Package-free groceries are more accessible in Metro Vancouver

Jarr and Nada teamed up to deliver package-free groceries across the region

Jarr and Nada supply package free groceries across Metro Vancouver. (Submitted/Jarr)

Jarr and Nada, a package-free grocery delivery and store in the Vancouver area have teamed up to increase accessibility of package-free living in Metro Vancouver. 

Jarr, created by Emily Sproule, and Nada, created by Brianne Miller, are package-free stores with the goal of limiting the wastes produced by people when grocery shopping. 

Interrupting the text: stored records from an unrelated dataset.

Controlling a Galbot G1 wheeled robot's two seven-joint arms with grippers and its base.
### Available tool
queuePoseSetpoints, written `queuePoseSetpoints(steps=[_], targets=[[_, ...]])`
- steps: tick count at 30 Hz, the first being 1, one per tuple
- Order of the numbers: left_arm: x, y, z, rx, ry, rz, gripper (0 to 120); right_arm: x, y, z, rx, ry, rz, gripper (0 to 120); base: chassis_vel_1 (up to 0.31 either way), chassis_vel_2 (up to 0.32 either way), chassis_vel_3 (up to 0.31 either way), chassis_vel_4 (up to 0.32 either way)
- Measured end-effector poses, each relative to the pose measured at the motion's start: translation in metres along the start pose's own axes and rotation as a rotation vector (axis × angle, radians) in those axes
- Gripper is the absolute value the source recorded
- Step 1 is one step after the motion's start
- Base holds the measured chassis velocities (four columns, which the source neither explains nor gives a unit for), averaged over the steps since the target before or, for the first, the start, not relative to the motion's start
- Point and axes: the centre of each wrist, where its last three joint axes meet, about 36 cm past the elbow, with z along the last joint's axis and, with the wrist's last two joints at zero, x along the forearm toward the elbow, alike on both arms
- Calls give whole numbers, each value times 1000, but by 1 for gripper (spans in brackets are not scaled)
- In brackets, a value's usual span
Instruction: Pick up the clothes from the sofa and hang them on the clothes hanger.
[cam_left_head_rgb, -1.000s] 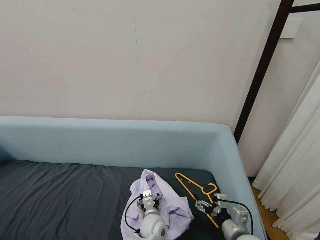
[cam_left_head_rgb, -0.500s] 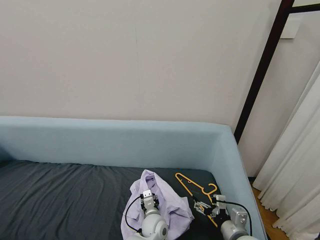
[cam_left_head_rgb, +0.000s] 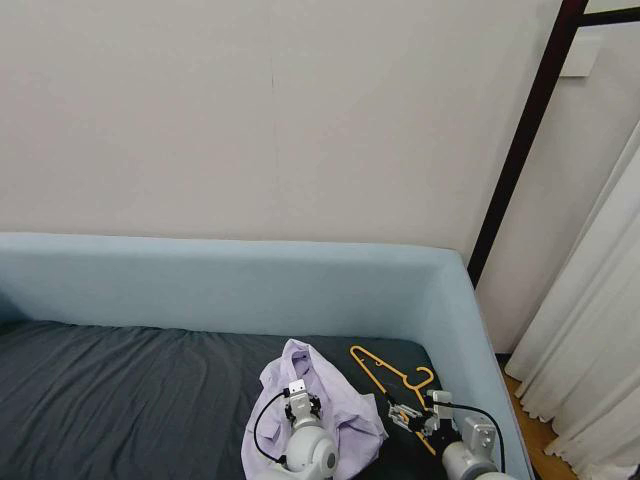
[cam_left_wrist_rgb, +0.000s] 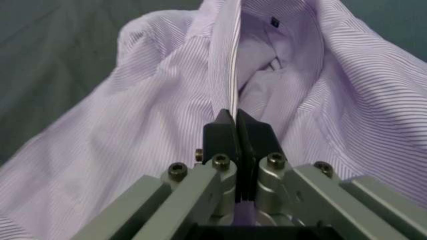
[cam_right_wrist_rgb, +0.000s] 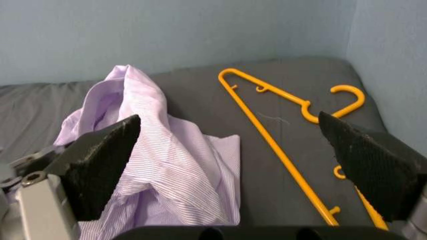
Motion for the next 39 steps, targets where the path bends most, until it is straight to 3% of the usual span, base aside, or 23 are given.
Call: queuePoseSetpoints(steps=[5, 10, 11, 14, 19, 31, 36, 39], targets=[[21, 27, -10, 7, -21, 16, 0, -1, 1, -2, 1, -6, -6, 100, 0, 0, 0, 0], [66, 93, -24, 14, -65, 19, 0, 0, 5, -5, 10, -24, -32, 100, 0, 0, 0, 0], [66, 93, -24, 14, -65, 19, 0, 0, 5, -5, 10, -24, -32, 100, 0, 0, 0, 0], [91, 125, -35, -2, -102, 29, 0, 5, 11, -8, 14, -40, -52, 100, 0, 0, 0, 0], [113, 155, -40, -19, -141, 27, 0, 9, 27, -9, 17, -55, -110, 100, 0, 0, 0, 0], [113, 183, -11, -61, -213, 69, 0, 13, 36, 1, 26, -42, -187, 100, 0, 0, 0, 0], [112, 203, -5, -76, -220, 66, 0, 11, 41, 4, 38, -27, -260, 100, 0, 0, 0, 0], [105, 226, 1, -107, -227, 60, 0, 3, 47, 5, 44, -11, -301, 100, 0, 0, 0, 0]])
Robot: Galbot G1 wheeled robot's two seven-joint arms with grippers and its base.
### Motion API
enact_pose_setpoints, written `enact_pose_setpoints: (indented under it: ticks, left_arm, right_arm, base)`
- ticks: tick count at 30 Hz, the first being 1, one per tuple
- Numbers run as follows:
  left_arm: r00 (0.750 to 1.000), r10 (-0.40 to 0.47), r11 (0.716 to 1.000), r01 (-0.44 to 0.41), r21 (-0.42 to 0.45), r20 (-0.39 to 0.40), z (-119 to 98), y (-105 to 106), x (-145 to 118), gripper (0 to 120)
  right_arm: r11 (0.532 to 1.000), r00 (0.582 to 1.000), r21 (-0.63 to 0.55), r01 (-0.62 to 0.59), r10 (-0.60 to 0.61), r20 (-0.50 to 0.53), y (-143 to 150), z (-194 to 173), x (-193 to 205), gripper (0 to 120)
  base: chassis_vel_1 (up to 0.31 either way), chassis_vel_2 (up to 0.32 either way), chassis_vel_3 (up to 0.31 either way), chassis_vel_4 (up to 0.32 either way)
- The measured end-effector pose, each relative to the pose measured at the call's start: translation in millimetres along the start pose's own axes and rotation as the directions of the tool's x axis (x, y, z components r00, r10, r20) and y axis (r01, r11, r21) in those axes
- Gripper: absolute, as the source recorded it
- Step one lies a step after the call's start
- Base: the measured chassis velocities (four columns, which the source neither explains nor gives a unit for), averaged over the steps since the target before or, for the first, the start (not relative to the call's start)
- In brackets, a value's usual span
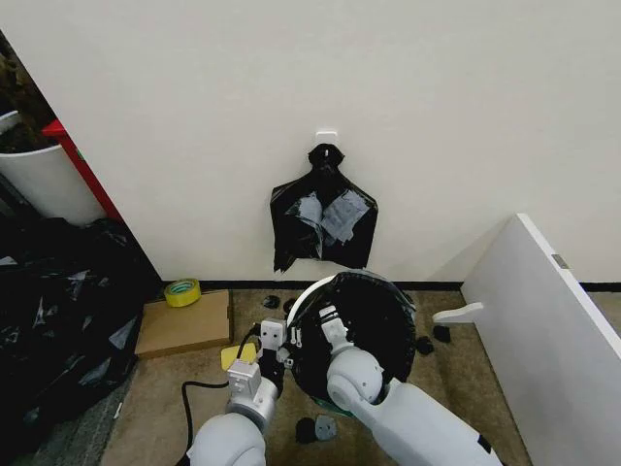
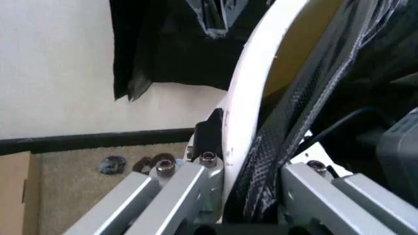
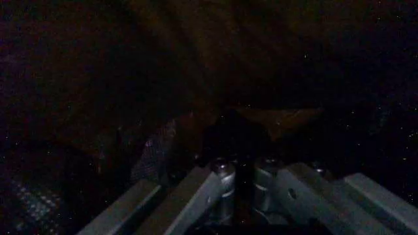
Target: Place the garbage bag over the trash bin.
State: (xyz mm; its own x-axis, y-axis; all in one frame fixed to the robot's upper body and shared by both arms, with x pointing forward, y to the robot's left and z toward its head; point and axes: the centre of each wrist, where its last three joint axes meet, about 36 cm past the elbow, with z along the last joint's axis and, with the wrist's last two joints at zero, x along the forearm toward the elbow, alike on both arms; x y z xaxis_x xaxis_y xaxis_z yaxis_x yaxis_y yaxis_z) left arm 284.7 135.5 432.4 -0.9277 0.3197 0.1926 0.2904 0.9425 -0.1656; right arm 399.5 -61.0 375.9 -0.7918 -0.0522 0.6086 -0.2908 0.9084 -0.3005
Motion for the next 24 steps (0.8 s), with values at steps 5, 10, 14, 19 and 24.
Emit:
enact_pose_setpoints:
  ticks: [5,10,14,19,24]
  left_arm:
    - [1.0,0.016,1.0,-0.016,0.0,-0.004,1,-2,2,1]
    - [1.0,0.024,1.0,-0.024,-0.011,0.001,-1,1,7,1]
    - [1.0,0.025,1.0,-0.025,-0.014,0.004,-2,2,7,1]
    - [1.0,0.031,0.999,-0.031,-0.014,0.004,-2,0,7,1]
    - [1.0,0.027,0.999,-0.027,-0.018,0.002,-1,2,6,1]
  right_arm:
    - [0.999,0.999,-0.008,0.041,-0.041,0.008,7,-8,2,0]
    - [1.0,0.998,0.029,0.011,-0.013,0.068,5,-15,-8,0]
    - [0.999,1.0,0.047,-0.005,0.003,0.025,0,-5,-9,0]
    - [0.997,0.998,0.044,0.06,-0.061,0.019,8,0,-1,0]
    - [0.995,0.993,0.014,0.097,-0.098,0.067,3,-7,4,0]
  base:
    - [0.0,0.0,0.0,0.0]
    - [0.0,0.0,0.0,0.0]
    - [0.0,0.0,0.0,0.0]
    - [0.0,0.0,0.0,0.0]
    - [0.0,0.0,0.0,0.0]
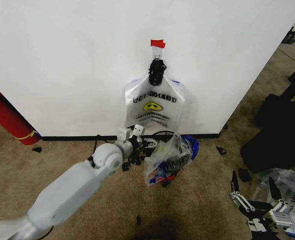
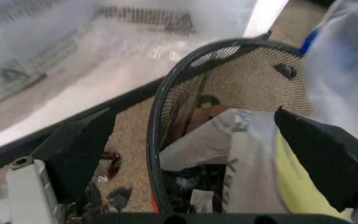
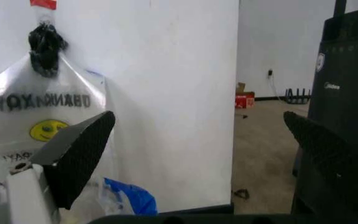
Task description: Pick up the garbage bag from the wall and place it over the trash bin.
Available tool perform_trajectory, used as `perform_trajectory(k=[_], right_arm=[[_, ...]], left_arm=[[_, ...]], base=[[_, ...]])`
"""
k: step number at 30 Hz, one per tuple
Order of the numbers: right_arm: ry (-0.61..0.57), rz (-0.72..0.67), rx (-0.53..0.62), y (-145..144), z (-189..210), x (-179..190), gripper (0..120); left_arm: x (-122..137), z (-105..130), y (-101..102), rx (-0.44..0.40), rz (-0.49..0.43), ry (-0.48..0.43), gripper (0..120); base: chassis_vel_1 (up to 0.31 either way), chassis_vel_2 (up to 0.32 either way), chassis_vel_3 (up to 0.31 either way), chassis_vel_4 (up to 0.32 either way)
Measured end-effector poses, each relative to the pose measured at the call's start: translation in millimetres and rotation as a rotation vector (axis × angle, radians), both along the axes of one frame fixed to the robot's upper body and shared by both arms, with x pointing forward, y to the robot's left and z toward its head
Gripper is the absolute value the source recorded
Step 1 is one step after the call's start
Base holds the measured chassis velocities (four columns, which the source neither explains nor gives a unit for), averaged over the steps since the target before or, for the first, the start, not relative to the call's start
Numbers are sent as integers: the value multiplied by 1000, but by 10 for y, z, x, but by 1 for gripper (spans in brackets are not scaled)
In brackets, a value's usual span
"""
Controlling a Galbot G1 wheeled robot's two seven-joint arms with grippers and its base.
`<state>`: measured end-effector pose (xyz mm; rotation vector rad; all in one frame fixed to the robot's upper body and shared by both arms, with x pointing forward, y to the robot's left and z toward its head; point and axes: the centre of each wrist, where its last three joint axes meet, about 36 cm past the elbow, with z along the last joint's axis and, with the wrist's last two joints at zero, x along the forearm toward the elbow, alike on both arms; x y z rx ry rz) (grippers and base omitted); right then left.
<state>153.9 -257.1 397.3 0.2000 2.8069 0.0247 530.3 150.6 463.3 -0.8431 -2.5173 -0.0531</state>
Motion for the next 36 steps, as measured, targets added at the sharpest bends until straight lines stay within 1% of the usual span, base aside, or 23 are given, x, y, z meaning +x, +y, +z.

Jarr was created in 2020 because Sproule wanted a more convenient way for people to be zero-waste, especially when it came to grocery shopping. When customers shop with Jarr, they can have their groceries delivered to their doorsteps. 

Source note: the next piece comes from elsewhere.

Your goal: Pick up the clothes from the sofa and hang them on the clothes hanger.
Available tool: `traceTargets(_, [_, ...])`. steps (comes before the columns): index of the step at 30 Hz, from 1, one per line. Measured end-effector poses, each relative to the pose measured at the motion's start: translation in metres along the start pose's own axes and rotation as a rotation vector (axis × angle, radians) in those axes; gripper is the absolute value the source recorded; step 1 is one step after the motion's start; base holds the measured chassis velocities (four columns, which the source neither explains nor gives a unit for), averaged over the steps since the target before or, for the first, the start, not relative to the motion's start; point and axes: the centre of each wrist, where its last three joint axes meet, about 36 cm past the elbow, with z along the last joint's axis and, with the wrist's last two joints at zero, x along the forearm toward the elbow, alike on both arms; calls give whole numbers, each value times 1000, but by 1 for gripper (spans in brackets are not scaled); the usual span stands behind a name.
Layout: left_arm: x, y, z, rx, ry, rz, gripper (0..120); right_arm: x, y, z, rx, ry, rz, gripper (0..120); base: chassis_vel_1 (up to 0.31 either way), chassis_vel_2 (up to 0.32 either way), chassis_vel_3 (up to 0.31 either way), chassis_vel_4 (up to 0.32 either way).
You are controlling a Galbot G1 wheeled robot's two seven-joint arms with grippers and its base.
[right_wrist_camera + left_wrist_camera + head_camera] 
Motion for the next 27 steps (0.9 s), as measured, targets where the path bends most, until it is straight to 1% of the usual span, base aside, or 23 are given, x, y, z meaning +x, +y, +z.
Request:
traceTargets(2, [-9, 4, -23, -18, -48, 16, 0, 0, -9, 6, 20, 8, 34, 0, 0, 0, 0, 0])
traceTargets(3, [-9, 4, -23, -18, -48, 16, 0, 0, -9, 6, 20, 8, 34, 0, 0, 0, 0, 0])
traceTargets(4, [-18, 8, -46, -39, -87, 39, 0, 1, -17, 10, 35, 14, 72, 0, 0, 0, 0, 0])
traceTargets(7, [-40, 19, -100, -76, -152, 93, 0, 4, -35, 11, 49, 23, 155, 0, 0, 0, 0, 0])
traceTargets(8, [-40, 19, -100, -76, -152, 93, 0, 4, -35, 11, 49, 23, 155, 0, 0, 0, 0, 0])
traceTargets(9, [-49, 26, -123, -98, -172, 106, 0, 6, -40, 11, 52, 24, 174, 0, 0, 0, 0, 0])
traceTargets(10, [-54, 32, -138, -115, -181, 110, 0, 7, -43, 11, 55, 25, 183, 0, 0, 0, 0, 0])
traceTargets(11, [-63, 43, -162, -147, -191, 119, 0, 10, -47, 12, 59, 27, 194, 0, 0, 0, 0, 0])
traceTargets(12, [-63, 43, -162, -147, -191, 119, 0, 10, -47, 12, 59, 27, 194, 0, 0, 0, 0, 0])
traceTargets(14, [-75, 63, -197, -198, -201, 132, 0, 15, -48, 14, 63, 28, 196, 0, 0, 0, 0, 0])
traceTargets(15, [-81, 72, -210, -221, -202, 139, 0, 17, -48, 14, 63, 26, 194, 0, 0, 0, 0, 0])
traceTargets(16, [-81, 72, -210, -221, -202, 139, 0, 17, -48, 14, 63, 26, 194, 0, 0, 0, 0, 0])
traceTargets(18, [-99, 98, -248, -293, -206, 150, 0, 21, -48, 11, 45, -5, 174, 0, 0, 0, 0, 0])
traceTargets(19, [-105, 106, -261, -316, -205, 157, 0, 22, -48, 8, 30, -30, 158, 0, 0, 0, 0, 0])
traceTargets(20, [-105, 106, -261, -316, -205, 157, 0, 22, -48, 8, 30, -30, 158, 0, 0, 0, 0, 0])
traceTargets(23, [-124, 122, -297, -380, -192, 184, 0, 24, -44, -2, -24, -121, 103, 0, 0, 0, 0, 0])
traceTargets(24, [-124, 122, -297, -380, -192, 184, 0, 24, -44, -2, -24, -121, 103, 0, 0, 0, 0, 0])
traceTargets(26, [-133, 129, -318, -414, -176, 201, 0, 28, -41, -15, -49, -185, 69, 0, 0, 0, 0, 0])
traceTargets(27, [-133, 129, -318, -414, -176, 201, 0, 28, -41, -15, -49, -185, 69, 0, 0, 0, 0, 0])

Jarr and Nada supply package free groceries across Metro Vancouver. (Submitted/Jarr)

Customers can purchase products like pasta, yogurt, rice, bread, and fresh produce. They can receive their groceries in a jar that can be returned for a $2 deposit fee. 

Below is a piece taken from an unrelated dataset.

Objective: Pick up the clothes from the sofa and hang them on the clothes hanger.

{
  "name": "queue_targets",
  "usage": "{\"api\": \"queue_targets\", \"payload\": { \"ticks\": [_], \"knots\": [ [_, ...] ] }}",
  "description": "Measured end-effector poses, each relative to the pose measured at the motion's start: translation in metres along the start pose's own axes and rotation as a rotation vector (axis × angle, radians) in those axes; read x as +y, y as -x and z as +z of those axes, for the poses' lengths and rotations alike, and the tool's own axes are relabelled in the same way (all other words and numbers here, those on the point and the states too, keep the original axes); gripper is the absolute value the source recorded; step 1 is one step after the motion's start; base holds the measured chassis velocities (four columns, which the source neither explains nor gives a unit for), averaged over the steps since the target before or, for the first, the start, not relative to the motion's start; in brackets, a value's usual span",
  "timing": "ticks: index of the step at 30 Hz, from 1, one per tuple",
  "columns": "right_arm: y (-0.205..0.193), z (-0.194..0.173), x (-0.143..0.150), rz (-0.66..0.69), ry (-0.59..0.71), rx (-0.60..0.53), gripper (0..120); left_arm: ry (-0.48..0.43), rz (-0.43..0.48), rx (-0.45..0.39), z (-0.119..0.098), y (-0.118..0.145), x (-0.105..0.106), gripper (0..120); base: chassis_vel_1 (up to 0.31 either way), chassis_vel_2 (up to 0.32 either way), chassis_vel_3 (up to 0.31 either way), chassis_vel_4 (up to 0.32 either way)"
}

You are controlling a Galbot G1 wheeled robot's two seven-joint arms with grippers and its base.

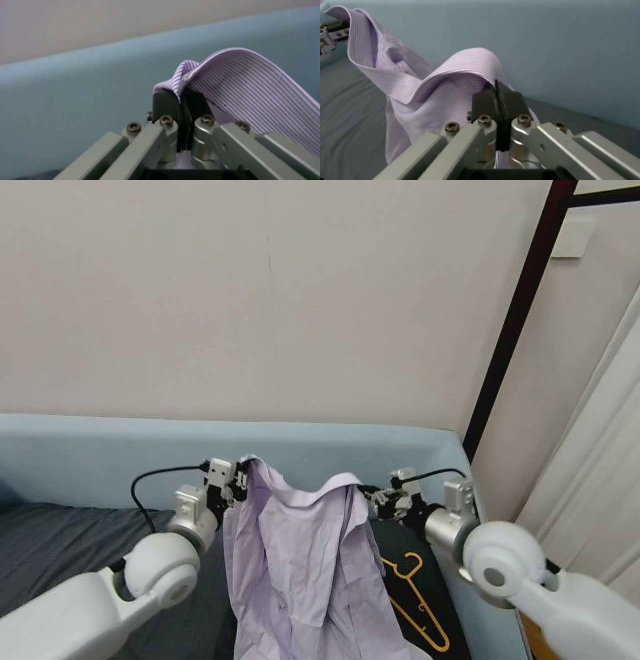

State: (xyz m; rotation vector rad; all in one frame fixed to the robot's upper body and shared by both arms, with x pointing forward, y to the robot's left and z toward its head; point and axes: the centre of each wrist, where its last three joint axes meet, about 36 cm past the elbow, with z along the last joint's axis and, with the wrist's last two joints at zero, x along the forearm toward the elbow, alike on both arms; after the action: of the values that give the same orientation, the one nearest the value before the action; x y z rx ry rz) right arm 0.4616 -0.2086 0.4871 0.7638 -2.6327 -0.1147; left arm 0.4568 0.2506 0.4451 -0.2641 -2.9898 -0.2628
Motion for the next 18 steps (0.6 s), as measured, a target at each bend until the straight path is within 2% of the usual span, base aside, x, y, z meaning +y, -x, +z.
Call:
{"api": "queue_targets", "payload": {
  "ticks": [2, 3, 7, 13, 18],
  "knots": [
    [0.021, 0.021, -0.011, 0.02, -0.009, 0.004, 0, -0.017, -0.024, 0.015, 0.025, 0.005, -0.007, 0, 0.0, 0.0, 0.0, 0.0],
    [0.021, 0.021, -0.011, 0.02, -0.009, 0.004, 0, -0.017, -0.024, 0.015, 0.025, 0.005, -0.007, 0, 0.0, 0.0, 0.0, 0.0],
    [0.052, 0.03, -0.024, 0.105, -0.017, 0.02, 0, -0.024, -0.061, 0.007, 0.062, 0.015, -0.012, 0, 0.0, 0.0, 0.0, 0.0],
    [0.06, 0.03, -0.027, 0.128, -0.012, 0.038, 0, -0.035, -0.073, 0.009, 0.072, 0.02, -0.014, 0, 0.0, 0.0, 0.0, 0.0],
    [0.071, 0.051, -0.041, 0.143, -0.054, 0.058, 0, -0.075, -0.071, 0.034, 0.091, 0.024, -0.026, 0, 0.0, 0.0, 0.0, 0.0]
  ]
}}
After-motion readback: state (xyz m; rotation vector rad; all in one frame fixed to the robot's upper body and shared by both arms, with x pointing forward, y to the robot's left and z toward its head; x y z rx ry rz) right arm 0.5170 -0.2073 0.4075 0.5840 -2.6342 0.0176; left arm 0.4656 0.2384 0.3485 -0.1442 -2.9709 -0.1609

Sproule says when customers receive the fresh produce sourced from the KPU farm, it comes loosely packed in a bin with no extra packaging. The bins include the jars with other food products. Customers can leave their jars out to be collected and the deposit fee for them are returned back to their account so they can use it for their next purchase. 

Jarr delivers to New Westminster, Burnaby, Richmond, Vancouver, West Vancouver, North Vancouver, and Bowen Island. 

Sproule says Jarr has been delivering for about two years. However, since it’s a small business, there are some challenges and the partnership with Nada will allow both companies to continue their business the same way but share resources and information with one another. 

“The thing I’m most excited about is together we can move the zero-waste movement forward with the knowledge that we share. So, not only can we bring in more products and serve more people, but I think this [is] an incredible opportunity to do it better,” Sproule says. 

Nada grocery store allows customers to shop in-person and online. For in-store shopping, customers are asked to bring their own clean containers, bags, and jars to shop. They can also order their groceries online and pick them up in store, or have it delivered to their homes, and customers can send back the containers to be sanitized. 

Nada delivers to Coquitlam, Port Coquitlam, Port Moody, New Westminster, Surrey, Delta, Burnaby, Richmond, Vancouver, West Vancouver, and North Vancouver. Both companies plan to expand to the Fraser Valley. 

Miller says Nada works to keep every aspect of the company package-free, from the store itself to the warehouse. When coffee beans are delivered to them in bags, they sell the coffee package-free to their customers, and return the bags to their suppliers. 

Teaming up with Jarr has many advantages, Miller says. They are both “women-led companies” and their businesses focus on the same goals: limiting waste and reducing carbon footprints. 

“There’s lots of big picture system changes that we’re working on together that we’re super excited about. Ultimately, the merge … it really is an opportunity for us to bring more customers into this movement and continue to make our package-free shopping easier and more accessible for people,” Miller says. 

In the partnership with Jarr, Miller says larger orders can be placed, they can expand the areas  they deliver to, the density of deliveries increases, and as a result less vehicles are on the road. 

In 2018, a total of “1.1 billion single-use items were disposed of in the Metro Vancouver region.” Those items include retail bags, disposable cups, straws, takeout containers, and utensils, according to a solid waste report from Metro Vancouver. 

The federal government announced a ban on single-use plastics which goes into effect at the end of this year. Some of the items in the ban include straws, cutlery, checkout bags, and stir sticks. Companies will also no longer be allowed to sell certain plastic items by the end of 2023, and Canada will no longer export certain plastics by the end of 2025. 

Miller says the ban is a “step in the right direction.” 

“We really are big proponents of circular models. So anything that can be reused is really great. As long as there’s support for companies along the way to start to action those [solutions] in a way that makes sense,” she says. 

Sproule says the plastic ban helps retailers make better choices, and gets people thinking about ways to reduce their waste and go package-free. But she also feels like the government needs to work on ways to “eliminate the waste from entering the waste stream to begin with.”  

She says it’s not possible for a person to go all the way to zero-waste. But people who are looking to reduce their waste can do things like a “personal waste audit” in their home, buying grocery items in bulk, and not putting produce in plastic bags. 

“Looking at your recycling, looking at your garbage can, looking at what you’re even composting and being like, ‘How can I reduce this?’ And just pick a couple of key items.”

Sproule wants people to understand the importance of reducing their waste, being kind to themselves, and understanding how the system works. She says it’s easy for someone to reduce their own waste, but there needs to be more pressure on the companies who create the waste from packaging. 

“Maybe there’s a small zero-waste store in your community, or maybe you can get delivery in your community. Just keeping your eyes open for what … opportunities are near you and knowing it doesn’t have to be perfect,” Sproule says. 

Miller also wants people to start small when it comes to reducing waste, starting by looking in the garbage and becoming aware of the items thrown out most.